● **Task requirements**
The finished copy should match every record exactly and contain no pictures.

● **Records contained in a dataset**
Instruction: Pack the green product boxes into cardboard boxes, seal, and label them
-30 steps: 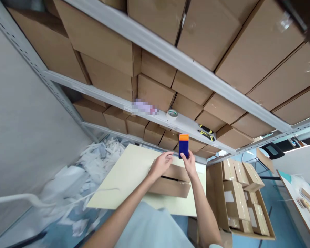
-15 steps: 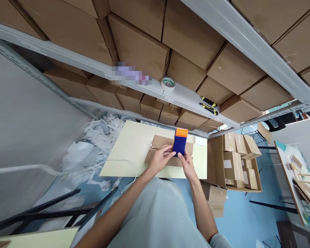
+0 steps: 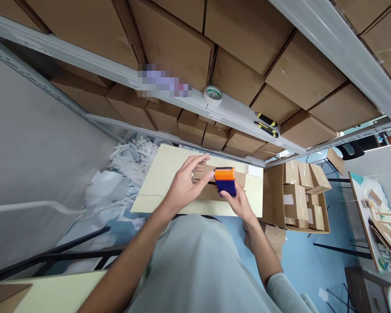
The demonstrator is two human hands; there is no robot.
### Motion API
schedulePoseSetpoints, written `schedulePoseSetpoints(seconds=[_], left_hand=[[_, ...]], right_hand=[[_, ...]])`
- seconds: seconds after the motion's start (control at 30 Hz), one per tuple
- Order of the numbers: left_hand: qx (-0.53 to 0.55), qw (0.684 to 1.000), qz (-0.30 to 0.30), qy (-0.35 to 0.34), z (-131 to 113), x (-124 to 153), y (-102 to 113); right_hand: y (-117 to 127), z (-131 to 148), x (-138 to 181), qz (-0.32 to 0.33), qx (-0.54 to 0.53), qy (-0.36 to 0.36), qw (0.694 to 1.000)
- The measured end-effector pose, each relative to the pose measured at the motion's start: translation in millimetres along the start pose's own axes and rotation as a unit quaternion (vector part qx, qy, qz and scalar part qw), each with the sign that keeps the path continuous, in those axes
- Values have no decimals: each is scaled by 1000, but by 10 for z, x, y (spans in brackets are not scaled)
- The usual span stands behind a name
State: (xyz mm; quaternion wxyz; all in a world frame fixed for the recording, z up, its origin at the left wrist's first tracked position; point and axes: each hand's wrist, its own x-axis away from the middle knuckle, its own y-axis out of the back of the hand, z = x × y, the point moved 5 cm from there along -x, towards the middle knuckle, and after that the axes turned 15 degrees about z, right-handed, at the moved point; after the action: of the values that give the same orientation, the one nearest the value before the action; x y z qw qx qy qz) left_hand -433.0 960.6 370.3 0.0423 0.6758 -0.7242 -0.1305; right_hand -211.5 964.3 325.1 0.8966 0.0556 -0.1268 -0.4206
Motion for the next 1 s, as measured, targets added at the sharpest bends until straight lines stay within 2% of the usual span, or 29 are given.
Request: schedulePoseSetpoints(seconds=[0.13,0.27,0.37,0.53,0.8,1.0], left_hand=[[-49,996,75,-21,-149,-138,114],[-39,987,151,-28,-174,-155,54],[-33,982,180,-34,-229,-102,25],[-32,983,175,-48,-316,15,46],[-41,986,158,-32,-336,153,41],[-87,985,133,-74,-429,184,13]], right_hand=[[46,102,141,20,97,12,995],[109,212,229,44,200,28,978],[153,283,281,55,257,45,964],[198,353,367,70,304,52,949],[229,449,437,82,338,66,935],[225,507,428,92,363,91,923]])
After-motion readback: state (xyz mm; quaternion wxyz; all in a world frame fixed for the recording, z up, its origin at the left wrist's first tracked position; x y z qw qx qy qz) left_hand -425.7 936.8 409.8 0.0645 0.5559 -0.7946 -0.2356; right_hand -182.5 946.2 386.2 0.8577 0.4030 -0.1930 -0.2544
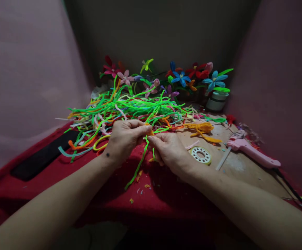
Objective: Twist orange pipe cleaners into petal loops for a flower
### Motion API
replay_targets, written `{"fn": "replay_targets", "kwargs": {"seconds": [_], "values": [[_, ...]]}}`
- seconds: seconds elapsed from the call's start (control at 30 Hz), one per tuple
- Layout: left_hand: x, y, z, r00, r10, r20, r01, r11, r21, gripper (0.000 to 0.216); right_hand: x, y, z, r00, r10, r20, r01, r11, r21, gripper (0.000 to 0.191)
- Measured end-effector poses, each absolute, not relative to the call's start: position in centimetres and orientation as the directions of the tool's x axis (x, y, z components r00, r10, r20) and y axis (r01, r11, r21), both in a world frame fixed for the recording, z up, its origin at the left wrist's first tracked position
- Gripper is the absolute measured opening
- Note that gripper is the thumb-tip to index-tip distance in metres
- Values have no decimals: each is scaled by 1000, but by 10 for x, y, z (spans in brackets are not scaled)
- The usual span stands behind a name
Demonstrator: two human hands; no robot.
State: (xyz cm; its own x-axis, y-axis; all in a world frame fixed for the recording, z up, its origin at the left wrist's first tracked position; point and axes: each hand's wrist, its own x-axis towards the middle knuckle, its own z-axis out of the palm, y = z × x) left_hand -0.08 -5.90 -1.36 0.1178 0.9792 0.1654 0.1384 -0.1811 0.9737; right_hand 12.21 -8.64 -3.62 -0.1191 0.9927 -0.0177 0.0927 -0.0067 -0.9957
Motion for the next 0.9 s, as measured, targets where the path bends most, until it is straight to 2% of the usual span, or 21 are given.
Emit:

● **Solution to this problem**
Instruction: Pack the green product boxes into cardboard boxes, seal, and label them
-30 steps: 
-15 steps: 
+0 steps: 
The demonstrator is two human hands; there is no robot.
### Motion API
schedulePoseSetpoints, written `schedulePoseSetpoints(seconds=[_], left_hand=[[_, ...]], right_hand=[[_, ...]])`
- seconds: seconds after the motion's start (control at 30 Hz), one per tuple
- Order of the numbers: left_hand: qx (-0.53 to 0.55), qw (0.684 to 1.000), qz (-0.30 to 0.30), qy (-0.35 to 0.34), z (-131 to 113), x (-124 to 153), y (-102 to 113); right_hand: y (-117 to 127), z (-131 to 148), x (-138 to 181), qz (-0.32 to 0.33), qx (-0.54 to 0.53), qy (-0.36 to 0.36), qw (0.694 to 1.000)
- The measured end-effector pose, each relative to the pose measured at the motion's start: translation in millimetres along the start pose's own axes and rotation as a unit quaternion (vector part qx, qy, qz and scalar part qw), each with the sign that keeps the path continuous, in those axes
- Values have no decimals: each is scaled by 1000, but by 10 for z, x, y (spans in brackets are not scaled)
- The usual span stands behind a name
State: (xyz mm; quaternion wxyz; all in a world frame fixed for the recording, z up, its origin at the left wrist's first tracked position; point and axes: each hand's wrist, its own x-axis away from the middle knuckle, its own y-axis out of the back of the hand, z = x × y, the point moved 5 cm from there along -x, towards the middle knuckle, and after that the axes turned 15 degrees about z, right-handed, at the moved point; after the action: of the values that give the same orientation, the one nearest the value before the action; x y z qw qx qy qz) left_hand -433.0 960.6 370.3 0.0423 0.6758 -0.7242 -0.1305; right_hand -211.5 964.3 325.1 0.8966 0.0556 -0.1268 -0.4206
Motion for the next 1 s, as measured, targets added at the sharpest bends until straight lines stay within 2% of the usual span, or 29 are given.
Request: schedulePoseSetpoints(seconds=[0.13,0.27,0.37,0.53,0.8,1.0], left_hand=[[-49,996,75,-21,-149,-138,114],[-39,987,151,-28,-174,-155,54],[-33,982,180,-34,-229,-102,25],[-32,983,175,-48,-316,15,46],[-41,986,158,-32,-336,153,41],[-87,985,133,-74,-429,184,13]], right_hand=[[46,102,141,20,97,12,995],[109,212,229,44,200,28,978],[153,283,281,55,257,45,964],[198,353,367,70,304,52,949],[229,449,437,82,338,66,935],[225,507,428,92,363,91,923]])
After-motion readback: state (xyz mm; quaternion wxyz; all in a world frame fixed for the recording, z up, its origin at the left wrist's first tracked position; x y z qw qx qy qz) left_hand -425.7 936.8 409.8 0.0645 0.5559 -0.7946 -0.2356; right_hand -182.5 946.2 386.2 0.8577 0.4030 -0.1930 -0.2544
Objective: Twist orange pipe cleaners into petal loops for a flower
### Motion API
replay_targets, written `{"fn": "replay_targets", "kwargs": {"seconds": [_], "values": [[_, ...]]}}`
- seconds: seconds elapsed from the call's start (control at 30 Hz), one per tuple
- Layout: left_hand: x, y, z, r00, r10, r20, r01, r11, r21, gripper (0.000 to 0.216); right_hand: x, y, z, r00, r10, r20, r01, r11, r21, gripper (0.000 to 0.191)
- Measured end-effector poses, each absolute, not relative to the call's start: position in centimetres and orientation as the directions of the tool's x axis (x, y, z components r00, r10, r20) and y axis (r01, r11, r21), both in a world frame fixed for the recording, z up, its origin at the left wrist's first tracked position
- Gripper is the absolute measured opening
- Note that gripper is the thumb-tip to index-tip distance in metres
- Values have no decimals: each is scaled by 1000, but by 10 for x, y, z (spans in brackets are not scaled)
- The usual span stands behind a name
Demonstrator: two human hands; no robot.
State: (xyz cm; its own x-axis, y-axis; all in a world frame fixed for the recording, z up, its origin at the left wrist's first tracked position; point and axes: each hand's wrist, its own x-axis towards the middle knuckle, its own z-axis out of the palm, y = z × x) left_hand -0.08 -5.90 -1.36 0.1178 0.9792 0.1654 0.1384 -0.1811 0.9737; right_hand 12.21 -8.64 -3.62 -0.1191 0.9927 -0.0177 0.0927 -0.0067 -0.9957
Motion for the next 0.9 s, as measured, targets where the path bends most, until it is straight to 2% of the usual span, or 21 are given.
Emit:

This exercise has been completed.